Prediction market platform Polymarket officially announced its entry into indefinite futures (“perps”) trading business, further expanding its financial derivatives territory. The move follows reports that its main rival, Kalshi, a regulated U.S. prediction market platform, plans to launch cryptocurrency trading products including open-ended contracts. The so-called indefinite futures refer to futures contracts with no fixed expiry date. As long as the account margin is sufficient, investors can hold leveraged positions for a long time and close out the position at any time.

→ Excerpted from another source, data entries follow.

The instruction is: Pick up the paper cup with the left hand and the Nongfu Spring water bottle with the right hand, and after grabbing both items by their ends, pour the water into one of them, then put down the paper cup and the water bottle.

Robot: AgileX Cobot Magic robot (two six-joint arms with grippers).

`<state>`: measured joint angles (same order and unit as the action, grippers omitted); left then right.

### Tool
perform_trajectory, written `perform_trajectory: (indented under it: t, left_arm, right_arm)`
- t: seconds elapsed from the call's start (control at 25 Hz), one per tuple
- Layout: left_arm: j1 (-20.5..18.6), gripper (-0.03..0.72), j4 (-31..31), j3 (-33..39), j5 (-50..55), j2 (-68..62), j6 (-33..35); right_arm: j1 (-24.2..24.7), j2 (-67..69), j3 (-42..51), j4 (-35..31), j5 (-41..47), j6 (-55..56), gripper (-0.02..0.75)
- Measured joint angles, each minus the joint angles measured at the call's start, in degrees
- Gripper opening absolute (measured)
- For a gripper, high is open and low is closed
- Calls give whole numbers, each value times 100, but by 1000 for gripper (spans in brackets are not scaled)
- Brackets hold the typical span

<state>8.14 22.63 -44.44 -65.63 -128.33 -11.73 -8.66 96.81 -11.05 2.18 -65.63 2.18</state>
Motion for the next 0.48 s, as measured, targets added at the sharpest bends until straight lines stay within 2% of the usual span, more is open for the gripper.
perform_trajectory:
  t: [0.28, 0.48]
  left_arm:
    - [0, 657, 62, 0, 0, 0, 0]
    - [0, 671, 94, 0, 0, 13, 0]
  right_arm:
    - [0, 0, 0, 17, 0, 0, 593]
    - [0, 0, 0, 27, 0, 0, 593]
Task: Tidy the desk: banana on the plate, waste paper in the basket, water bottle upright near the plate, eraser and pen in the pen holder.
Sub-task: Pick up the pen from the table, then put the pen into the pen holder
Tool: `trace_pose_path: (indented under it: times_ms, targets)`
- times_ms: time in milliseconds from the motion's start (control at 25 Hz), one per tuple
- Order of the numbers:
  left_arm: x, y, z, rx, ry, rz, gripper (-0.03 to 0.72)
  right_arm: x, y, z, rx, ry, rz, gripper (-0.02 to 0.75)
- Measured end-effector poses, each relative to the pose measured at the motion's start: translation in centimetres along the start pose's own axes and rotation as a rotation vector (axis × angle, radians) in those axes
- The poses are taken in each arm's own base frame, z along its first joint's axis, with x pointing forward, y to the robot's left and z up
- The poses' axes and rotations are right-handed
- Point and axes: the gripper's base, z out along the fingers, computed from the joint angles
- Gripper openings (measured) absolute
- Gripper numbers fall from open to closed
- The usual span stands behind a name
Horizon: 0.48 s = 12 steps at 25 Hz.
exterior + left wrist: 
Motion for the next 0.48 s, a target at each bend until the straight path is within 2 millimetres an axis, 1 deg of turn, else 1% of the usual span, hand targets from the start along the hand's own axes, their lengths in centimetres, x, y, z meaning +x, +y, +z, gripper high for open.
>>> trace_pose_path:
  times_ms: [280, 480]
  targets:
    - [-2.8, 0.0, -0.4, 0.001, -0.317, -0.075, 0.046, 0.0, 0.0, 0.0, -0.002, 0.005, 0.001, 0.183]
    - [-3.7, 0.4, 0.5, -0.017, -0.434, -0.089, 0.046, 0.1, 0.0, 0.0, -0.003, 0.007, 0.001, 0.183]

Polymarket has not made it clear whether its indefinite-term product will cover cryptocurrencies, but the platform has always been crypto-friendly. The company is built on the Ethereum and Polygon blockchains, and transactions are primarily denominated in the stablecoin USDC. Polymarket’s rapid growth in 2024 is largely driven by crypto traders. If their indefinite contracts are eventually included in crypto varieties, Polymarket and Kalshi will more directly compete in terms of functionality with platforms such as Robinhood, Coinbase and Kraken, which have successively added prediction market services in the past year, to further compete for young retail users who prefer high-risk speculation.
Availability of such international open-ended contract products remains limited within the United States, but in the early days of the crypto industry they were extremely popular among global crypto traders as a tool to circumvent traditional financial restrictions. Competition for open-ended contracts among crypto exchanges has intensified in the past year: About a year ago, Coinbase acquired crypto derivatives exchange Deribit for $2.9 billion, the largest merger and acquisition in the crypto industry to date, giving Coinbase the ability to challenge giants such as Binance head-on in the international derivatives market. According to CoinGecko data, the annual trading volume of indefinite contracts on the world’s top centralized crypto exchanges will reach US$86.2 trillion in 2025, a year-on-year increase of approximately 47%.
Compared with spot trading, indefinite contracts can still bring considerable and sustained trading volume to the platform when currency prices are trading sideways or even when overall trading is weak. At a time when cryptocurrency prices are generally stagnating and market transactions are cooling down, Polymarket and Kalshi have chosen to enter the indefinite contract track, which is seen as an attempt to open up new growth points when crypto market sentiment is depressed. For traders, indefinite contracts can not only be used to amplify speculation on short-term price fluctuations, but can also be used to hedge existing positions and deploy in both long and short directions through the flexible use of leverage. There is room for operation regardless of whether the market is rising or falling.
Industry insiders pointed out that although indefinite contracts have advantages in improving liquidity and enriching trading strategies, their high leverage characteristics also mean higher risks and put forward more stringent requirements for margin management and risk control capabilities. At present, Polymarket has not made further comments on the new business, and Kalshi directly declined to comment.